Nowadays most organizations start meetings with a “safety moment”. Someone comes up with a topic (often at the last moment) and says a few words, reminding people to be aware of something or avoid a certain hazard. These dull, perfunctory speeches do more harm than good: they reinforce the notion that safety is about “going through the motions”, and promote the idea that safety is up to “someone else” — in this case, who ever’s turn it is to present the safety moment. We find it’s useful to begin meetings with “safety conversations” that engage everyoneAsking a good question and facilitating an interactive conversation is more interesting and effective — and in the long run, demonstrates that safety is up to each of us. What follows is a list of twenty conversation-worthy questions.  The absolute best questions are not on this list — they’re in your head, or more likely, your heart:  they’re the real questions you have about what it takes to keep people safe. Review this list and see which ones catch your attention. What questions would you add?
  1. What’s going well lately? Where are we improving?
  2. How have you been affected by safety? Maybe something that happened to you, or someone you know… or something that could have happened but didn’t. What did you learn from that?
  3. Who around here is a “leader” when it comes to safety? Why?  What do they do that makes them stand out?
  4. What’s the most important thing we do on this team – the thing that’ll get us in trouble if we screw it up? (If the answer is “production”, then ask how “safety” and “quality” fit in. If the answer is “safety” then ask how we balance that with “production”.)
  5. What’s something you do very often — like you’ll do it today — which could really hurt someone seriously?  What’s the trick to doing it safely?
  6. Who’s the newest (or youngest) person here?  The rest of you:  what does this person need to know in order to work safely — their whole career — without getting hurt?
  7. Who spoke up or intervened yesterday?  How’d it go?  Why is it tough to speak up?  What’s the trick — what can we do to make it easier?
  8. Who’s going to get the call if you get seriously injured today? How will they be affected if you get hurt?
  9. So many of our injuries are the result of repetitive stress – what would we have to do in order to protect people from the wear and tear of this work over many months and years?
  10. How has working here – and all the time we spend on safety – affected the way you act off the job? Do you wear PPE at home? Why / why not?
  11. What does your team lead (or supervisors) do really well?  Think about the best foreman or team lead you ever had — what did they do to keep their folks safe?
  12. What’s the downside of all the time we spend talking about safety? Is there a risk of making things “too safe”?

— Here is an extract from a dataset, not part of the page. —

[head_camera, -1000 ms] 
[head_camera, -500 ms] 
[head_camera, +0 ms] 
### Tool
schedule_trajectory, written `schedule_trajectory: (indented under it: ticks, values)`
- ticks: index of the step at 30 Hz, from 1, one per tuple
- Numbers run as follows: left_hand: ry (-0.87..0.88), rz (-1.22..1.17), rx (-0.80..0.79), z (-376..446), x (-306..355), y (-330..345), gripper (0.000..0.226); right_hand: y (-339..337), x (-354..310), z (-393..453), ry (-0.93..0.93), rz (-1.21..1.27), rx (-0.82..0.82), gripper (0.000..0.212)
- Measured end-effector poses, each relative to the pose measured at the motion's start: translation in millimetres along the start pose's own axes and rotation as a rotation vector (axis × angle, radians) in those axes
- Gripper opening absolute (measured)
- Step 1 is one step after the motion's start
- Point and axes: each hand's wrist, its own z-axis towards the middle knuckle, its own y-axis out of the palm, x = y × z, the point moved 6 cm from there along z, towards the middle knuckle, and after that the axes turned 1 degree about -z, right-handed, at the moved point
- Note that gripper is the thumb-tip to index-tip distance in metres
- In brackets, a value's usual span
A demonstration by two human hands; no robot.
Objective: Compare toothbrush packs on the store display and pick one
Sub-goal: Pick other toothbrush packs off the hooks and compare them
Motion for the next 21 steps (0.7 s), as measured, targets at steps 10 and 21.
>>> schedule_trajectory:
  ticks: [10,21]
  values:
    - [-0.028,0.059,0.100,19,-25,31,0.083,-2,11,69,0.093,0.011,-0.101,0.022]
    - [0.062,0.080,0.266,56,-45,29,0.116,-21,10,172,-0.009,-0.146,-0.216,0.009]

  13. What’s the most dangerous time of day around here?  Why?  What do we need to do to be safe at that time?
  14. Imagine one of your kids was coming to work here – what would you tell them in order to keep them safe?

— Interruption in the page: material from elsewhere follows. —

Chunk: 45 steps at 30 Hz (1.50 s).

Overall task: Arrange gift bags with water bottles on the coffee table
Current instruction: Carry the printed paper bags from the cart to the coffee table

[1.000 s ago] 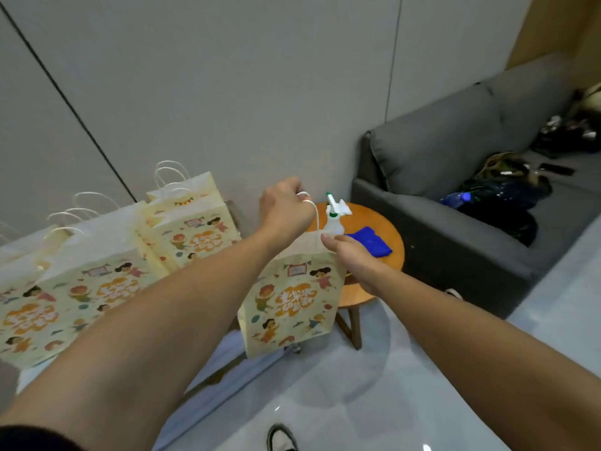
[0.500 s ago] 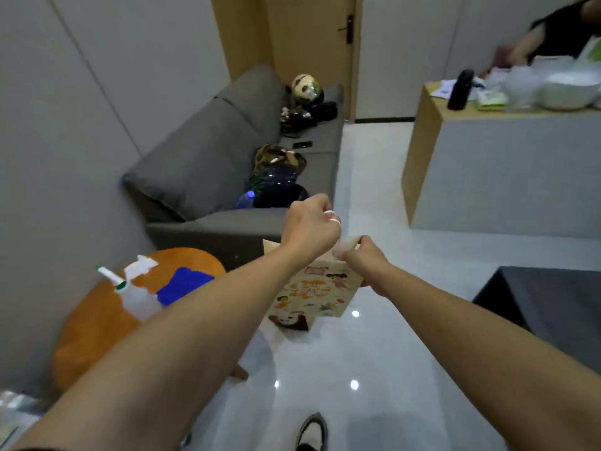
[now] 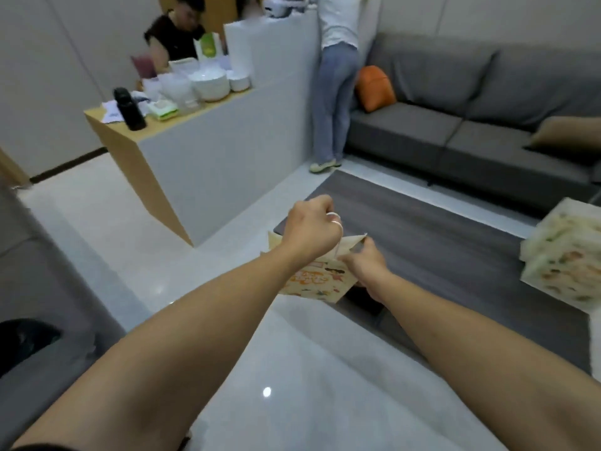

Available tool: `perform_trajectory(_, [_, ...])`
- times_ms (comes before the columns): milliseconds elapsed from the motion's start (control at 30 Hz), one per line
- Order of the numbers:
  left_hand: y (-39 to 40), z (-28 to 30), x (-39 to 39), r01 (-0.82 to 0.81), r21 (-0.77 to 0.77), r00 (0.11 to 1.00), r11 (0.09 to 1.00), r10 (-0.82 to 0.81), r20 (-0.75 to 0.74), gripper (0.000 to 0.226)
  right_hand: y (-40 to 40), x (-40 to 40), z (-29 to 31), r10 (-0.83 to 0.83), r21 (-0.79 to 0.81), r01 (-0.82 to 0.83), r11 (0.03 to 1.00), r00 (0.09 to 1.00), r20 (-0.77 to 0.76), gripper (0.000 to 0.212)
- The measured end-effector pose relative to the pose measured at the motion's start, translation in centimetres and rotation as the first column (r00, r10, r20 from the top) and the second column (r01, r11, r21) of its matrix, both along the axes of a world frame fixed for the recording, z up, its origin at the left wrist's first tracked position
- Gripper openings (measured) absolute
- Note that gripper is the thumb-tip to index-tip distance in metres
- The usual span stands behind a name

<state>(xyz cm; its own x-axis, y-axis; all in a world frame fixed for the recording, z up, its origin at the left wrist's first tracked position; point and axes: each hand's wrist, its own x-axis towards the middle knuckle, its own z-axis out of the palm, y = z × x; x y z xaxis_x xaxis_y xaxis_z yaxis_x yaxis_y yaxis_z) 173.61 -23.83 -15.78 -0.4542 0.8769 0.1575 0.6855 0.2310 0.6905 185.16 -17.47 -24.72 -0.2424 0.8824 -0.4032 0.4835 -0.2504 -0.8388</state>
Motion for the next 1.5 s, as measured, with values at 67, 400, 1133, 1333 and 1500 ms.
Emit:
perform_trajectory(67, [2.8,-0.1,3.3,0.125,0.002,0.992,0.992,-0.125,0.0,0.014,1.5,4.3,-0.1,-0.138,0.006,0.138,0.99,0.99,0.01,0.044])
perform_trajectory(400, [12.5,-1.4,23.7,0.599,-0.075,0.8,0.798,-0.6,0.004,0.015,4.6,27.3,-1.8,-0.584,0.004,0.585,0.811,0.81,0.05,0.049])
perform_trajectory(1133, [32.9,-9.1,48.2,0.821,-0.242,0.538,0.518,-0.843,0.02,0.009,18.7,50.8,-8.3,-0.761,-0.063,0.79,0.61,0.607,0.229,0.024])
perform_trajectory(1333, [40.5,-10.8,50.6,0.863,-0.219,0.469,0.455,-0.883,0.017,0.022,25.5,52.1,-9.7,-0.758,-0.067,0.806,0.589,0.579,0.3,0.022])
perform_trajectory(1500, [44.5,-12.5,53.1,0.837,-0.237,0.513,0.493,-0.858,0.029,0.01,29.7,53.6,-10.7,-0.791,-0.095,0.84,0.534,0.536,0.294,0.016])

  15. What was the safest job you’ve ever been on?  What made it so safe?  What did people do?
  16. We talk about “flavor of the month” and safety programs that come and go… what are some things about safety which don’t change? What about safety is important to us regardless of the latest posters, classes, and speeches?

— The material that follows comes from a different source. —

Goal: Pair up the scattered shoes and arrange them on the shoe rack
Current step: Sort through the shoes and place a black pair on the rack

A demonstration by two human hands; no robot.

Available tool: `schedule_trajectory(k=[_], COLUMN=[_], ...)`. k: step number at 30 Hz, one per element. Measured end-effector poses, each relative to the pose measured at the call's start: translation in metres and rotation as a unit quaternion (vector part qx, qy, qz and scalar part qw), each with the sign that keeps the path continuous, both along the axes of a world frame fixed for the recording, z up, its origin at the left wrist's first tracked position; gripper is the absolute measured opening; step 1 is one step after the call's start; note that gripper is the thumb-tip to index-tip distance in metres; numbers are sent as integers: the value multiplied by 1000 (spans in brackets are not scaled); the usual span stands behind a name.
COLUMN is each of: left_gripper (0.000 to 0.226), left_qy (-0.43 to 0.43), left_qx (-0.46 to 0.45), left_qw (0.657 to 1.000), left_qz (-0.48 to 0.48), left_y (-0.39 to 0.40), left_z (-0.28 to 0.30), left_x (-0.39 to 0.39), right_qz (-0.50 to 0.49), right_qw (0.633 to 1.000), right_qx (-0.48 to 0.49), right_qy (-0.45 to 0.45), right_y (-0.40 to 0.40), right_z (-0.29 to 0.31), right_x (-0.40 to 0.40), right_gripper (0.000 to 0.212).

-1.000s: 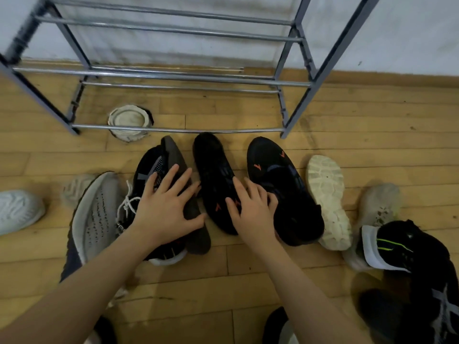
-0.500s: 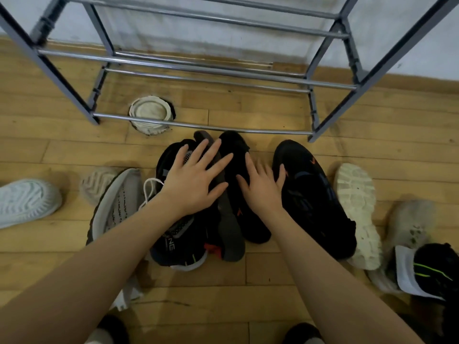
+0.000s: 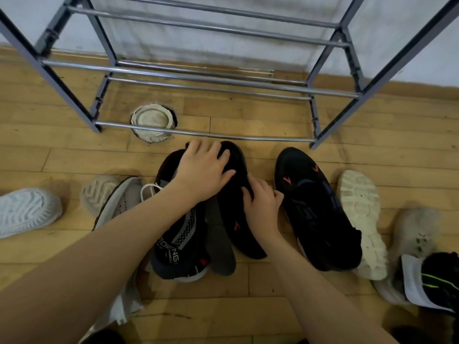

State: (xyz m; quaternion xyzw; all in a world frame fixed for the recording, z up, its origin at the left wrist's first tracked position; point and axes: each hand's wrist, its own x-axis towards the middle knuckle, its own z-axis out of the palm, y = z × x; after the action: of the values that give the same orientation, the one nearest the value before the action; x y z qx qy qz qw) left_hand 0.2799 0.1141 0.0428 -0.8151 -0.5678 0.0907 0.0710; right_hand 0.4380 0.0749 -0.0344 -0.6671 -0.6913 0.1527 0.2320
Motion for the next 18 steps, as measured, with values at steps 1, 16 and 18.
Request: schedule_trajectory(k=[1,16,18], left_gripper=[61,55,57], left_qy=[-1,-37,-55], left_qx=[-15,-201,-182], left_qw=[1000,979,981], left_qz=[-26,-24,-24], left_y=[8,32,31], left_z=[-3,-17,-16], left_x=[5,-23,-21], right_qz=[4,-7,2], right_qw=[1000,995,995], right_qx=[0,3,29], right_qy=[-8,95,96], right_y=[1,-2,2], right_z=[-1,-6,-1], right_x=[2,1,1], right_gripper=[34,38,35])
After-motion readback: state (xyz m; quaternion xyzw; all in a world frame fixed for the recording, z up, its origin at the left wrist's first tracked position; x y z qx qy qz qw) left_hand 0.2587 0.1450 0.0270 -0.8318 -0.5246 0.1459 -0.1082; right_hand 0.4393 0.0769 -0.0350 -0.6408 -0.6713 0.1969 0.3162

  17. Anyone have a story about a time when safety equipment or PPE saved their bacon?
  18. Old timers: who has an example of a time when we were asked to use “new safety equipment” that we didn’t like… but now it’s like second nature. Why did we resist it so much at first? What can we do to take on new ideas more quickly?
  19. Why do we always talk about “trinkets” — it seems like any time we talk about safety, there are trinkets or Tully’s cards that we pass out… or if we don’t have trinkets, people give me a hard time.  What’s that about?
  20. When was the last time someone here received a “compliment”.  What gets in the way of us giving each other good feedback like that?
Some tips for asking the questions:
  • The goal is NOT the answers… It’s to get people talking.  Ask the question and wait for them to answer.
  • When someone speaks, say “Thanks… who else?”  or “What do the rest of you think about that?  Anyone see it differently?”
  • Look for hooks — someone says something you feel is interesting or “juicy” — refocus the question on what the person said, “John says complacency is the issue… so what do we do about that?”
  • Surprise and provoke people by challenging politically correct answers.  “C’mon.  Bulls–t.  Tell me the truth…”
  • There is a subconscious agreement or understanding within the group about who will do the talking.  Let those folks talk, but call on other people to pull them in.  If necessary, cut someone off by saying, “Got it.  Thanks.  I want to hear from some other folks…”

One thought on “Twenty questions to get folks talking (and thinking) about safety

  1. Amme says:

    Andy- What a great perspective to focus and improve safety culture by asking questions to initiate a discussion. It is a great concept and approach that I can promote through our weekly Toolbox Talks. Getting crews and projects to “talk about safety” is something we try to include in the topic, but not always done.